The data —
=====

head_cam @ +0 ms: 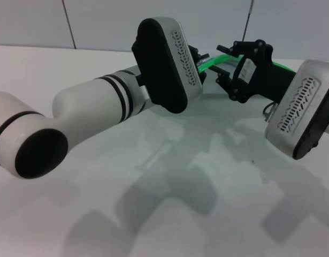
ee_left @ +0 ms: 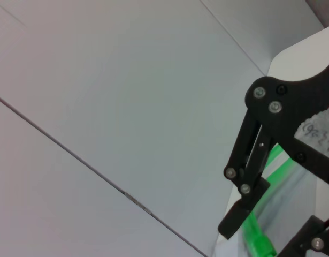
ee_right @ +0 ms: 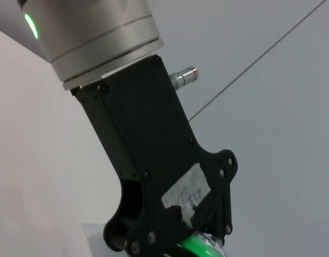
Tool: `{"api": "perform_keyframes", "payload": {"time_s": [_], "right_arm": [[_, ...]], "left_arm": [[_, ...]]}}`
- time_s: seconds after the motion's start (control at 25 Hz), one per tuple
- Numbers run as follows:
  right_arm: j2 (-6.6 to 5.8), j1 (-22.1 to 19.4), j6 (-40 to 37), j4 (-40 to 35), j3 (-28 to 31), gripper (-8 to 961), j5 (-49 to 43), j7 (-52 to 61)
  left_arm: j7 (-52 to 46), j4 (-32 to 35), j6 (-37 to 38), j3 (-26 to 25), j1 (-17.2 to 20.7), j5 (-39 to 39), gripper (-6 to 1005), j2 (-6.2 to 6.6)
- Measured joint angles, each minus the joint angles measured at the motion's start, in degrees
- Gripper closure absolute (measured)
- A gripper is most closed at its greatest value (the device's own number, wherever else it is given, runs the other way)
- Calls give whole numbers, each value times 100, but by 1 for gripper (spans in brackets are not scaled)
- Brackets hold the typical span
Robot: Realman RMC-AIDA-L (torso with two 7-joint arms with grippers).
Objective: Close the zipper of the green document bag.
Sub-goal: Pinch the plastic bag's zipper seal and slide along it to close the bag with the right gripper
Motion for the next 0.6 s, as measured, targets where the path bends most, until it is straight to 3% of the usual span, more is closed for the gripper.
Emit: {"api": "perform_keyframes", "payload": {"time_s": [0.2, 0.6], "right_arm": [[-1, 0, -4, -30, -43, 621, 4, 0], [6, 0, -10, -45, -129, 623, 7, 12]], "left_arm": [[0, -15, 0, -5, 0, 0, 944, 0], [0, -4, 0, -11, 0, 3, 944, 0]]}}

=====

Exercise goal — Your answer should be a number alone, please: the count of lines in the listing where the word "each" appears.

Expected output — 2